What you have to do: Would you please repeat the material exactly, from the first line to the last?

● ● ● ● ●

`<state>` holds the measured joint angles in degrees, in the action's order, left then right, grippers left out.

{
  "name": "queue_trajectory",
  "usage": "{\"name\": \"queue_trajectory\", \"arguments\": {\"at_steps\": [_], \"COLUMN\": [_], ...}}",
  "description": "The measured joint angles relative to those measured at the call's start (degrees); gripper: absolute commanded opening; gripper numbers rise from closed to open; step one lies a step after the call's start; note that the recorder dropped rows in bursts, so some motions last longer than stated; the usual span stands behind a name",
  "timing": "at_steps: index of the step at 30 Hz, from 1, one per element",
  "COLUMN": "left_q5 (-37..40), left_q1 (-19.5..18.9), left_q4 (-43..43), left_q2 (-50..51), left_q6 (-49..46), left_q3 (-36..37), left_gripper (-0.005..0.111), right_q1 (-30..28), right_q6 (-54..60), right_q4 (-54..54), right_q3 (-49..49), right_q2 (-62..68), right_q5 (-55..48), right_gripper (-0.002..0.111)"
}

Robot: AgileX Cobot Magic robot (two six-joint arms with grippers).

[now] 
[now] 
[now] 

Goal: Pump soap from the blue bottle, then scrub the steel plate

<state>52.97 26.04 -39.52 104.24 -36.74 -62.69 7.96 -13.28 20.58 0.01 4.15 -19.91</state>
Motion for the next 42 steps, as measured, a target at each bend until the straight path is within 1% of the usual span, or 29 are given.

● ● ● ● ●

Solution:
`<state>` holds the measured joint angles in degrees, in the action's order, left then right, grippers left out.

{
  "name": "queue_trajectory",
  "usage": "{\"name\": \"queue_trajectory\", \"arguments\": {\"at_steps\": [_], \"COLUMN\": [_], ...}}",
  "description": "The measured joint angles relative to those measured at the call's start (degrees); gripper: absolute commanded opening; gripper numbers rise from closed to open; step one lies a step after the call's start; note that the recorder dropped rows in bursts, so some motions last longer than stated; the usual span stands behind a name",
  "timing": "at_steps: index of the step at 30 Hz, from 1, one per element",
  "COLUMN": "left_q5 (-37..40), left_q1 (-19.5..18.9), left_q4 (-43..43), left_q2 (-50..51), left_q6 (-49..46), left_q3 (-36..37), left_gripper (-0.005..0.111), right_q1 (-30..28), right_q6 (-54..60), right_q4 (-54..54), right_q3 (-49..49), right_q2 (-62..68), right_q5 (-55..48), right_gripper (-0.002..0.111)"
}

Robot: AgileX Cobot Magic robot (two six-joint arms with grippers).

[now] 
[now] 
[now] 

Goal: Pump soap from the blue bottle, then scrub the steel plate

<state>52.97 26.04 -39.52 104.24 -36.74 -62.69 7.96 -13.28 20.58 0.01 4.15 -19.91</state>
Motion for the next 42 steps, as measured, a target at each bend until the straight path is within 1% of the usual span, or 29 are given.

The exercise requires no further work.